Remarkably, Sara Lowe vowed after graduating from college that she would never immerse herself into a job serving senior adults.
“Anything but working with old people,” she says with a smile, recounting her past – and then comparing it to her unlikely present – as executive director of Emmanuel Hospice.
“You know that saying where you make plans, and God laughs? I am a perfect example.”
As it turns out, Lowe earned her degree and then accepted full-time work at a senior retirement community, noting that “When I walked in and saw all these people with gray hair and in wheelchairs, I thought to myself, ‘I’ll never know who these people are.’”
How wrong she was.
Lowe’s next stop was to serve in several capacities with another hospice program in the area. But six years ago, she teamed with others to establish Emmanuel Hospice, and it has since blossomed into one of the premier hospice centers in Michigan.
Headquartered at St. Ann’s Home on Leonard Street in northwest Grand Rapids, Emmanuel Hospice partners with four senior living facilities to provide more than 200 years’ combined service to men and women within a 50-mile radius. Last year alone, Emmanuel Hospice served more than 500 people.
A native and life-long resident of West Michigan, Sara was born Sara Torrey and grew up in Zeeland, one of two daughters raised by now-retired public schoolteachers Mike and Kathy Torrey. As a family, much of their free time revolved around volunteering for others.

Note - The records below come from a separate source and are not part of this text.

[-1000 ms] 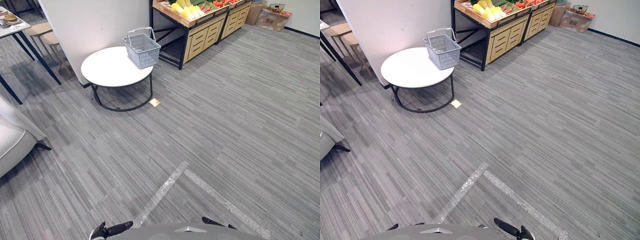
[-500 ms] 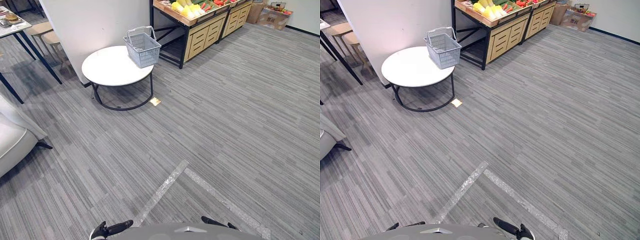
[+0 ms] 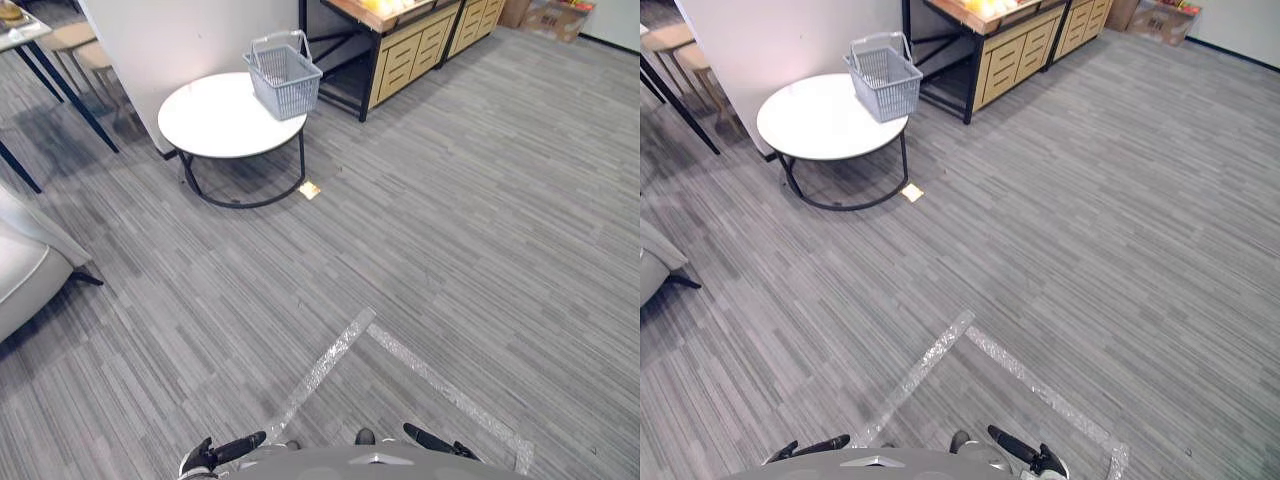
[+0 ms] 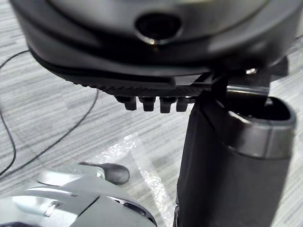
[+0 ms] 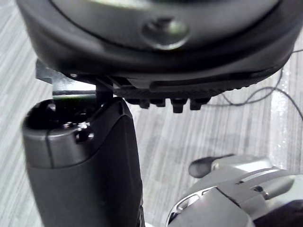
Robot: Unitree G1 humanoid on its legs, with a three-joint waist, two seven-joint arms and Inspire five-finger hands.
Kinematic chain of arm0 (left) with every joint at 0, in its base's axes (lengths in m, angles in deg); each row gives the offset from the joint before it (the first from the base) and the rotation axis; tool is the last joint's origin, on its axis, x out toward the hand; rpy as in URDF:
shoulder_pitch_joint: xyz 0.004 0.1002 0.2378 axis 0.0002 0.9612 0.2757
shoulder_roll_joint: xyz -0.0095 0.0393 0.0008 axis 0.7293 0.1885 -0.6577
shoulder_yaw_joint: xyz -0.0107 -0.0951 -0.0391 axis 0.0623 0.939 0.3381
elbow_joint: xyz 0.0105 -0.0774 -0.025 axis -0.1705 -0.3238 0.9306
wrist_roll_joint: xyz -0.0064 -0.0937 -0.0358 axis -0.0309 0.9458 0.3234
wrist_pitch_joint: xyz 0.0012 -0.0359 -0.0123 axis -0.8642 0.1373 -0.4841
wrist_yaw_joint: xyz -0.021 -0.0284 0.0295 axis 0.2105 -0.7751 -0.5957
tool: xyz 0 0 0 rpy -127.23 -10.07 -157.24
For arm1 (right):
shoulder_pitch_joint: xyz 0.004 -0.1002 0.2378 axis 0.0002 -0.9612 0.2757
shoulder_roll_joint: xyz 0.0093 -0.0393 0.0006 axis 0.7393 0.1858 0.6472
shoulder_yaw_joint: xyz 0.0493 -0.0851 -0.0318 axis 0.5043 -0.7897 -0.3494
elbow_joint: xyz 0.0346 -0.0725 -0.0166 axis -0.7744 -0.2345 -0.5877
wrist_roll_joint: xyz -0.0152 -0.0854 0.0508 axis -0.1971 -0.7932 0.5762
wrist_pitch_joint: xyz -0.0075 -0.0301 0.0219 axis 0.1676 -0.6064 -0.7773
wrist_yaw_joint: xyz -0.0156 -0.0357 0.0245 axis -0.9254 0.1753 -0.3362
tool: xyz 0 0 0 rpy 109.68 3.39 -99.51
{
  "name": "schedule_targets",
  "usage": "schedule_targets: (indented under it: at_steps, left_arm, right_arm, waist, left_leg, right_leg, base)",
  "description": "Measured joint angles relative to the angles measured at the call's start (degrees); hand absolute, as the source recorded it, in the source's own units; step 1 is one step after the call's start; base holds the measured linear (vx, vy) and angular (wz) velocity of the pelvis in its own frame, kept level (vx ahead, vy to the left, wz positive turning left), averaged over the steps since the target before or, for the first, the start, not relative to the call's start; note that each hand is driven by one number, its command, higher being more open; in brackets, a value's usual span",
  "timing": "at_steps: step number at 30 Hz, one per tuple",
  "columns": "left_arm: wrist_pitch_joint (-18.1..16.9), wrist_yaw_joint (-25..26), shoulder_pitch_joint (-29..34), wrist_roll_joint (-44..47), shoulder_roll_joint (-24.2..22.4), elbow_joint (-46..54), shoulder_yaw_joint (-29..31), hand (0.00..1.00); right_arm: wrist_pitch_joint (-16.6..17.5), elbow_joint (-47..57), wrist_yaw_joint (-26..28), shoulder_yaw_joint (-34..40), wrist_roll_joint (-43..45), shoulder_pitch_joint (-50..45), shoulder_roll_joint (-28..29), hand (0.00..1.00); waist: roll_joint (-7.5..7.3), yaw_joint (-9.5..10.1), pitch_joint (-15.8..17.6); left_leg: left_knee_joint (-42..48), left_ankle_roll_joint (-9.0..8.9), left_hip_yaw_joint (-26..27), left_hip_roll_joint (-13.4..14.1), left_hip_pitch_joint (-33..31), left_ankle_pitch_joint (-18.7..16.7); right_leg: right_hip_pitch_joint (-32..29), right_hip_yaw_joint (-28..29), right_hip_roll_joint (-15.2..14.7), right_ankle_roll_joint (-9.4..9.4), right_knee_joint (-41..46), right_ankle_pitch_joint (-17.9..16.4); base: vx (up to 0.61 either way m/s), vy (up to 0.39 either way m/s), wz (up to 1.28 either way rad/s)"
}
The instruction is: Pick vegetable in the basket
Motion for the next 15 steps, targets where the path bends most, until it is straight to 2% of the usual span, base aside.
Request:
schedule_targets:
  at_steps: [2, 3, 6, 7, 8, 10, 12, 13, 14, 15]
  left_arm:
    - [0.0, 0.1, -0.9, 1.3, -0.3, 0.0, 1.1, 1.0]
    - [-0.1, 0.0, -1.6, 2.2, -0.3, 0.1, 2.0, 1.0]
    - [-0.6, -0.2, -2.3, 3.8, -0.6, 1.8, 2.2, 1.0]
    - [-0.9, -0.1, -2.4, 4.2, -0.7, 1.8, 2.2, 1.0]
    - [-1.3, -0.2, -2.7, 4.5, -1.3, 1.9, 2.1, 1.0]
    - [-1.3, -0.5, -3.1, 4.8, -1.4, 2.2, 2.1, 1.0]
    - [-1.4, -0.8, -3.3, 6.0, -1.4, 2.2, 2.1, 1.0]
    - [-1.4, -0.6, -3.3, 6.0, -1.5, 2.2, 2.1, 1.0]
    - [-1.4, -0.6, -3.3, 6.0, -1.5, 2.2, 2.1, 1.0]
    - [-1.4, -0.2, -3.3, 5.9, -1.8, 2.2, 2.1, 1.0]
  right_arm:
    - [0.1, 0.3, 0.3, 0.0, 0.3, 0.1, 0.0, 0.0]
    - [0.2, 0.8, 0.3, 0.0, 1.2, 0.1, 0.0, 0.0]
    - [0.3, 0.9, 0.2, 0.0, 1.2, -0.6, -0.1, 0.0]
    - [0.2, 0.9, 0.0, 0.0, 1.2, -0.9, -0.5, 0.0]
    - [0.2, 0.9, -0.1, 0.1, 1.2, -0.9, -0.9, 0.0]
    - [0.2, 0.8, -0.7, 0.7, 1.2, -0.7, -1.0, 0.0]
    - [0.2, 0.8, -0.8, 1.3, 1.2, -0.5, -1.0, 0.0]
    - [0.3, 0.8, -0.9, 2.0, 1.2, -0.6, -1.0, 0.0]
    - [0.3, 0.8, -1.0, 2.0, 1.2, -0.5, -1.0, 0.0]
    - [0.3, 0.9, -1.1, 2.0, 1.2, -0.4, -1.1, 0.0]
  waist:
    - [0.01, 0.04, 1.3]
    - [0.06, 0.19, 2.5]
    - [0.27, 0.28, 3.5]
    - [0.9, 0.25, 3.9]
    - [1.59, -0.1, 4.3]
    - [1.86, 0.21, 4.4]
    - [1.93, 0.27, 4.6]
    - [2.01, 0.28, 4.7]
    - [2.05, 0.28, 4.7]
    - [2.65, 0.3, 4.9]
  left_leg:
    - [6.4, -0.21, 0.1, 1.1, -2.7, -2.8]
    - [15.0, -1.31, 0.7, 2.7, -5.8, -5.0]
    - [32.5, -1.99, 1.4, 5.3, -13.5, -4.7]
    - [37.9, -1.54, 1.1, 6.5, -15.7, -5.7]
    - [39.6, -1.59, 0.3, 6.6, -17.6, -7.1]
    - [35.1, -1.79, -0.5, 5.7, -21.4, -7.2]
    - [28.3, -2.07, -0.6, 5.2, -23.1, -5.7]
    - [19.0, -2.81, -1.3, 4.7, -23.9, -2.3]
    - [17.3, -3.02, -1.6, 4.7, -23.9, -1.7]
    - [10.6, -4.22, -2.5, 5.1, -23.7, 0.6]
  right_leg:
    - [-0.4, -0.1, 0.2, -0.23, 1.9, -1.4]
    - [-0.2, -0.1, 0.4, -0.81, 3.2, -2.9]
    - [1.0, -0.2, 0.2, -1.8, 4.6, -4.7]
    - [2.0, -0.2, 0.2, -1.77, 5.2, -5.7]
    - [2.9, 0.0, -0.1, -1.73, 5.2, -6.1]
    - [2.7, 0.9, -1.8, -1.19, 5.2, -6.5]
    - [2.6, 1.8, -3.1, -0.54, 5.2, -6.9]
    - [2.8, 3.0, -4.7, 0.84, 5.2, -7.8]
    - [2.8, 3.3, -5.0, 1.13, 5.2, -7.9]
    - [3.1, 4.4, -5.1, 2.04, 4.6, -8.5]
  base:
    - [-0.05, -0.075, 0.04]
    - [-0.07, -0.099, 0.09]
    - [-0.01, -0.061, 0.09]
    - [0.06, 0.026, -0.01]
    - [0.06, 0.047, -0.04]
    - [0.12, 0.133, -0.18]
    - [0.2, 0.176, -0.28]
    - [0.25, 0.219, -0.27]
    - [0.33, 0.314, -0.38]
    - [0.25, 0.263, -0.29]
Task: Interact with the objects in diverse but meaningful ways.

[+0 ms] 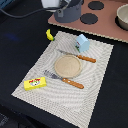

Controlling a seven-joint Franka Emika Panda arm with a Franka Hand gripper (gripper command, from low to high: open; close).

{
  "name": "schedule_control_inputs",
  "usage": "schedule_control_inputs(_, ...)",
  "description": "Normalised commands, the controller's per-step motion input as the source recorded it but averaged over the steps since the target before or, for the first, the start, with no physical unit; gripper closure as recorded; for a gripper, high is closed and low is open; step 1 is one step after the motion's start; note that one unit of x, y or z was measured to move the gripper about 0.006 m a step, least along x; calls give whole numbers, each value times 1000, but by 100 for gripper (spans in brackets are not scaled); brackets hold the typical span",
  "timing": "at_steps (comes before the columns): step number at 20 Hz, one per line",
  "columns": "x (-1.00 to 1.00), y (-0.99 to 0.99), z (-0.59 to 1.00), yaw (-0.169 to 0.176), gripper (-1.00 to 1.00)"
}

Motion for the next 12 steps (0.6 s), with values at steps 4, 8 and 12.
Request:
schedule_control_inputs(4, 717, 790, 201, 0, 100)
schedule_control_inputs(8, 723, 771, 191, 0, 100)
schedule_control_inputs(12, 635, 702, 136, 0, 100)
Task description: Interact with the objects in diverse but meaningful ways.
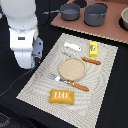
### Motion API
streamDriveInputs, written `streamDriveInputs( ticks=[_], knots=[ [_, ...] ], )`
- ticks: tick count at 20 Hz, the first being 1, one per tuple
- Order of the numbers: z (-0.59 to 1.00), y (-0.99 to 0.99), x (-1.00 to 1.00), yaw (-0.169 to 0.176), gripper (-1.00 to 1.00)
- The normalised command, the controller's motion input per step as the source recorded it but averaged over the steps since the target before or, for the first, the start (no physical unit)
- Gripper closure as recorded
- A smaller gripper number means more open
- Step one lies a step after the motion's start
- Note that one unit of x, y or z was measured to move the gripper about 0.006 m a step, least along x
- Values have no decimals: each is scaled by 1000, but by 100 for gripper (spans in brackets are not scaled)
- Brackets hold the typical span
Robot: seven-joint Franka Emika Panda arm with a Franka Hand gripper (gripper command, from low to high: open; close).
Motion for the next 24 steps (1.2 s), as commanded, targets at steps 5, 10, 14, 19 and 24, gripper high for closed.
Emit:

Mike served for many years as varsity swim coach at what then was just one Zeeland High School, bringing home lessons from the pool that Sara would pocket and still uses today. One of those was to stop and determine whether a tough time she was experiencing qualified as a “real issue or a tissue issue.”
That and other life lessons helped her develop a strong sense of empathy for those seeking end-of-life strategies. And for those who lament “You have such a sad job,” she counters by pointing out what a privilege it is to hold another’s hand while they contemplate the gifts they are given, and the legacy they’ll leave in their wake.
She also leans on experiences rendered by a study-abroad program that took her to South Africa while still an undergraduate at Grand Valley State University. It’s there that Lowe lived among women with HIV and AIDS, helping them confront not only life-threatening issues, but the stigma that made them outcasts among their own families.
Her influence on the community is pervasive, says Terri Hegarty, an Emmanuel Hospice board member since its inception in 2012. “Sara has the gift of helping us all relate and realize that we can indeed make a difference.”
Though a busy executive, Sara describes her life as “full,” and that includes time with her husband, Elliott, daughter Avery, 10, and son, Hudson, 8. This past Christmas season, the foursome found time to visit Clark Retirement Community and sing carols to residents.
What remains is this: A woman who drew near and gently clutched her chest and simply wept to be so regaled.
“It’s those little moments,” says Lowe, “that matter.”